### Problem requirements:
In the listing below, find the line holding "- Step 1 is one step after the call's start" and the line holding "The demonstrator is". Write out those two lines and all lines between, exactly, and nothing more.

(Beginning of Dataset section)

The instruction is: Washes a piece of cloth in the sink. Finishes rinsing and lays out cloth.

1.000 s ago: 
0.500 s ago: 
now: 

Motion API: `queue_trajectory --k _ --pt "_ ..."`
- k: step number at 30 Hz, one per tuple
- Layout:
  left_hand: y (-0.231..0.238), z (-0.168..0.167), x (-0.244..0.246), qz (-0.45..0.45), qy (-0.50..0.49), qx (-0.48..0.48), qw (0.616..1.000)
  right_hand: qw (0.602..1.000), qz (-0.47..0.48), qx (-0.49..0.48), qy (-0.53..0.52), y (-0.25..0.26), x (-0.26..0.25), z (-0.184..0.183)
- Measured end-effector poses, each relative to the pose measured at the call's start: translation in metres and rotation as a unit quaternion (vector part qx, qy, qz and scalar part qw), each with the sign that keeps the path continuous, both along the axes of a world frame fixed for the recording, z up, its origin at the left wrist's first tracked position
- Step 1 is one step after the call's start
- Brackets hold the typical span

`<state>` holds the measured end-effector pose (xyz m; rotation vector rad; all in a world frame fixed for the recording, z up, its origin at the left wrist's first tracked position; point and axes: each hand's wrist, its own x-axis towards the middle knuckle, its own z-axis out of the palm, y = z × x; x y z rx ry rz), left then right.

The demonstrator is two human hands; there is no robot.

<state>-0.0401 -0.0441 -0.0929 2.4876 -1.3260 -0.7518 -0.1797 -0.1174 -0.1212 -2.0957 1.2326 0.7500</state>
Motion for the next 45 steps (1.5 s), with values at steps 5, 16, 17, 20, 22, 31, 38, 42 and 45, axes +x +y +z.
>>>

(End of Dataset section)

### Answer section:
- Step 1 is one step after the call's start
- Brackets hold the typical span

`<state>` holds the measured end-effector pose (xyz m; rotation vector rad; all in a world frame fixed for the recording, z up, its origin at the left wrist's first tracked position; point and axes: each hand's wrist, its own x-axis towards the middle knuckle, its own z-axis out of the palm, y = z × x; x y z rx ry rz), left then right.

The demonstrator is two human hands; there is no robot.

This exercise has been worked through to completion.